La nueva ley amplía el número de instituciones en las que los militares pueden servir, incluyendo la Oficina del Fiscal General y la Corte Suprema, y otorga al presidente la facultad de nombrar personal militar en otros ministerios según sea necesario. Críticos como Al Araf, director del grupo de derechos Imparsial, consideran que esta medida contradice las reformas democráticas implementadas tras la caída de Suharto en 1998.
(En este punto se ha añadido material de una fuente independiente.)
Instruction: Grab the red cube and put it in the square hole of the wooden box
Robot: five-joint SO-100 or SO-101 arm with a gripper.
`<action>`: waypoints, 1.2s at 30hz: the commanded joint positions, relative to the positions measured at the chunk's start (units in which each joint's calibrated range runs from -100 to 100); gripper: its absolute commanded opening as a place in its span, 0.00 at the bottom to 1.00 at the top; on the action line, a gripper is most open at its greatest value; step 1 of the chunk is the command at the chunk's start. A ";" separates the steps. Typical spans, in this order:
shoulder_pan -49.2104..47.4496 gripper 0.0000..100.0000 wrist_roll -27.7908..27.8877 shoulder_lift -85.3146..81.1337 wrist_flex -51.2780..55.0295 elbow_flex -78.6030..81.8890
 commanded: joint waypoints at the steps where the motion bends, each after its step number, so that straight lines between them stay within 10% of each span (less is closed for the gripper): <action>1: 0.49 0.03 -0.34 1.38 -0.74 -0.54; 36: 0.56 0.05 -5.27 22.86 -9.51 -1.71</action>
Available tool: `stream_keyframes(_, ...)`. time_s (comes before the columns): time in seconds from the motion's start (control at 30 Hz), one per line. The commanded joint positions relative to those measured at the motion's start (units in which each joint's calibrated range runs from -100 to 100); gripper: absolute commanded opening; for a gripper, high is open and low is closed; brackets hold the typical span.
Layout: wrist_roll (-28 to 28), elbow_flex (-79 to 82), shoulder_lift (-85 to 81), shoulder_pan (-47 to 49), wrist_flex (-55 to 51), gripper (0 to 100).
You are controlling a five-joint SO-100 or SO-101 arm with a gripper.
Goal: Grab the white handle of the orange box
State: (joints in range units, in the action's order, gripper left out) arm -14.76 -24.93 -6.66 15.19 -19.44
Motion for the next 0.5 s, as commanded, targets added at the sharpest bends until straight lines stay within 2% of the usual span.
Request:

Además, el proceso de aprobación de la ley ha sido señalado por su falta de transparencia, con reuniones secretas y una tramitación acelerada. Investigadores advierten que este enfoque podría debilitar los fundamentos de la democracia constitucional en Indonesia.

Por su parte, el ministro de Defensa, Sjafrie Sjamsoeddin, defendió la ley argumentando que es necesaria para enfrentar los cambios geopolíticos y tecnológicos globales, y aseguró que fortalecerá la efectividad militar del país. Sin embargo, la controversia persiste, con temores de que esta medida pueda marcar un retroceso hacia un sistema autoritario.